In one store kept by a Persian, I was immensely amused by the owner’s admiration for the beard of a German friend who was with me. It was too droll to see the solemn red-bearded merchant in his high conical hat of black felt tenderly stroking the astonished German’s beard between the palms of his hands. However, I believe my friend’s beard produced such an impression, that the carpets shown us were of the best, and the prices asked not too exorbitant.

Throughout the bazaar the streets are so extremely narrow that you could in many places spring from one house to another across the street. Everywhere the mud is more than ankle deep.

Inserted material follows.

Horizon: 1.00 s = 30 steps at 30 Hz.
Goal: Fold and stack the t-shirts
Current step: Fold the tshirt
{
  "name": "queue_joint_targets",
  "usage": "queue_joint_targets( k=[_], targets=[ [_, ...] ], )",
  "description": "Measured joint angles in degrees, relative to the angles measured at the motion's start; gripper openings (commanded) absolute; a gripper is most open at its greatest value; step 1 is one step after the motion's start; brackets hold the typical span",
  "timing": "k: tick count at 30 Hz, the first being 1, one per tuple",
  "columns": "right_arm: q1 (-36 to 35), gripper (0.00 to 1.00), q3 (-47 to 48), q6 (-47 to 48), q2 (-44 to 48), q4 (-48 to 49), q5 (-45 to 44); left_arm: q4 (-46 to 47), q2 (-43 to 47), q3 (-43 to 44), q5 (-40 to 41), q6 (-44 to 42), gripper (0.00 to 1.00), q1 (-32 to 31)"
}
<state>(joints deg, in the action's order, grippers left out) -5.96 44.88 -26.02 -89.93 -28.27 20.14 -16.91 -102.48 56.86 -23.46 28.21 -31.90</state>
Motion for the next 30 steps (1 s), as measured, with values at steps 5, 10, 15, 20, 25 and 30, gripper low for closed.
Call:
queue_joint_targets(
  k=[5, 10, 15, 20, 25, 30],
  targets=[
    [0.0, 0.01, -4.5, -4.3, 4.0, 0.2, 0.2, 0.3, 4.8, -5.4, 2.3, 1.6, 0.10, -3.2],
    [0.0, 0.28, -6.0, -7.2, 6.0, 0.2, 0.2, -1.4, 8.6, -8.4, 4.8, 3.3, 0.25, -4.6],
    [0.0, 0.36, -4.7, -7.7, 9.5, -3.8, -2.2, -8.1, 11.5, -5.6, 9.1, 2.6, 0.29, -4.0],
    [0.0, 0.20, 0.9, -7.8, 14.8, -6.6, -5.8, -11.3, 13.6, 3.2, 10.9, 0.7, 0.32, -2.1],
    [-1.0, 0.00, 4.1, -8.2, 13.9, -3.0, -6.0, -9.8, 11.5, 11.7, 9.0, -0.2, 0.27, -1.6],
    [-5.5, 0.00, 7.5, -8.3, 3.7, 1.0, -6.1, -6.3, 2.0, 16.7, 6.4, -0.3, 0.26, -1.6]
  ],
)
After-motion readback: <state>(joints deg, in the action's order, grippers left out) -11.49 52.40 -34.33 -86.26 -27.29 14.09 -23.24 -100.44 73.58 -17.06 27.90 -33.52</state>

At the street corners you are run over by rough carts dragged creaking drearily along by grim-looking buffaloes, and if you avoid this fate, a stalwart waterman—with bare brown legs and a round skullcap of white felt, with only one garment on, and that all open at the chest, displaying a skin of red copper colour, with a huge jar of terra-cotta on his shoulder filled with the precious fluid which he so seldom uses—will jostle and knock you down. Nor must you lose your temper; for to strike or roughly handle one of these gentry in their own domains would be to call down the wrath of the whole bazaar on your devoted head. Here they have no notion of fair play, and in a moment you would be hustled, beaten, stoned, and all as pitilessly as a welsher on an English racecourse; and if, half dead, you escaped without a knife between your ribs, you might indeed think yourself lucky.

The most interesting shops to me were the furriers, in which I saw an enormous number of lynxes’ skins, brought, so they said, from the Black Sea coast; and the armourers’ shops, in which with the roughest tools they executed most elaborate and beautiful handles in silver and black for blades of every quality and date.

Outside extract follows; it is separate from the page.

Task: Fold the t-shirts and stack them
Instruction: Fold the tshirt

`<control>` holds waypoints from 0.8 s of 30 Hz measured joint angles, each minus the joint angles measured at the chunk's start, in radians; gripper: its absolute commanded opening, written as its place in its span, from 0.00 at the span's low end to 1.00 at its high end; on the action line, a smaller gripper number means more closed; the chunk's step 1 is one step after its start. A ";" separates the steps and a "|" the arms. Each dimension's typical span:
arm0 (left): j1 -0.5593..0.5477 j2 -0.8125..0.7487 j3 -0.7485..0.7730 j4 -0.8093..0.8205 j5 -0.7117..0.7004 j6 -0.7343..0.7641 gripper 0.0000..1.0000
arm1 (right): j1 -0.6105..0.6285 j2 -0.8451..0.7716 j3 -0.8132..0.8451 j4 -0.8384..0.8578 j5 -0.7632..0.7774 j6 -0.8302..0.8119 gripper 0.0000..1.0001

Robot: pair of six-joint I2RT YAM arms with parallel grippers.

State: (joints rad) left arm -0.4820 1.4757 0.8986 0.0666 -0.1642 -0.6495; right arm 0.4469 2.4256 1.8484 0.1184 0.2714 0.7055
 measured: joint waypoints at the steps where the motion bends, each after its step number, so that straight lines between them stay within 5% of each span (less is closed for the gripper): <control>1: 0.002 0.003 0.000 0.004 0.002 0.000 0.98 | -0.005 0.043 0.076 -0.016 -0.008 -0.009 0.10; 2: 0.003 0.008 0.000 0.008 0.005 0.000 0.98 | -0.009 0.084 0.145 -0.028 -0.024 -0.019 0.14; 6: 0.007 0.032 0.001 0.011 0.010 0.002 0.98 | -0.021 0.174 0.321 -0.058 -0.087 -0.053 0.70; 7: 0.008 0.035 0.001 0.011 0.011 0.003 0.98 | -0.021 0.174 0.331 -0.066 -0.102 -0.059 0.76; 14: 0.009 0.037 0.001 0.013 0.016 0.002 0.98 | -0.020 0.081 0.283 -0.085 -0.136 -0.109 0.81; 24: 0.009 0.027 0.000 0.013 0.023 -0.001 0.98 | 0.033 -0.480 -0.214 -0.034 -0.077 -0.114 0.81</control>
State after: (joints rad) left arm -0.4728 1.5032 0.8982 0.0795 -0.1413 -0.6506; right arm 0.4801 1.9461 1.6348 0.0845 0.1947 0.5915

Having purchased my costume and seen as much of the bazaar as I cared to, I returned to Tiflis proper, and here the streets were fast filling with the gymnasts returning from school. The difference between a Russian gymnast and an English schoolboy is as great as that between the climates in which they live. Everywhere the Russian gymnast has the same costume—a blue frock-coat with brass buttons and a quasi military-peaked cap. His whole bearing, however small he may be, is that of a little old man, half soldier, half scholar, and in all sedate and quite a man of the world. He has, as far as I have seen, no games; bear-fighting is unknown to him; that sterner kind of fighting, which in English schooldays generally takes place behind the chapel, is equally so; he wears gloves if he can afford it, he speaks French, and makes a poor imitation of French manners; he is nearly as much addicted to spectacles as a German student, is not the least bit shy in ladies’ society, and smokes with an easy grace that many a freshman might envy. Poor fellow, his precocious social qualities are dearly bought at the sacrifice of all the merry, untamed roughness of the English schoolboy.

Everywhere the streets teem with uniforms, from that of the gymnast of eight years old to that of the general of eighty. But be not alarmed, pacific sojourner in the streets of Tiflis! Many, nay most of these warlike-looking men are at least as peaceable civilians as yourself. That gorgeous apparel which you believe must cover the manly form of a dashing cavalry officer, is but the official dress of a telegraphist or an apothecary’s clerk. All those medals and orders adorn the breast, not of a veteran general, but of a well-fed, contented tailor. Why he got them he perhaps can explain to you. I have seen the phenomenon of a peaceable civilian’s breast blazing with brass plates and orders at a Governor’s reception, but I never could understand the cause of that phenomenon.

To atone for the warlike aspect of many of its well-fed citizens, Tiflis presents to you, in common with other towns in the Caucasus and Southern Russia, some strangely domestic specimens of the officer proper. Any day of the week you may meet on the boulevard, with sword clanking by his side and perhaps some fair dame with him, a young dragoon in full uniform, with a poultice tied round his neck, or a large white cloth bandaging his manly cheeks to cure the faceache. Such a facecloth we are accustomed to see round the scullery-maid’s red face in England, but in full uniform it seems a strange appendage to heroic youth.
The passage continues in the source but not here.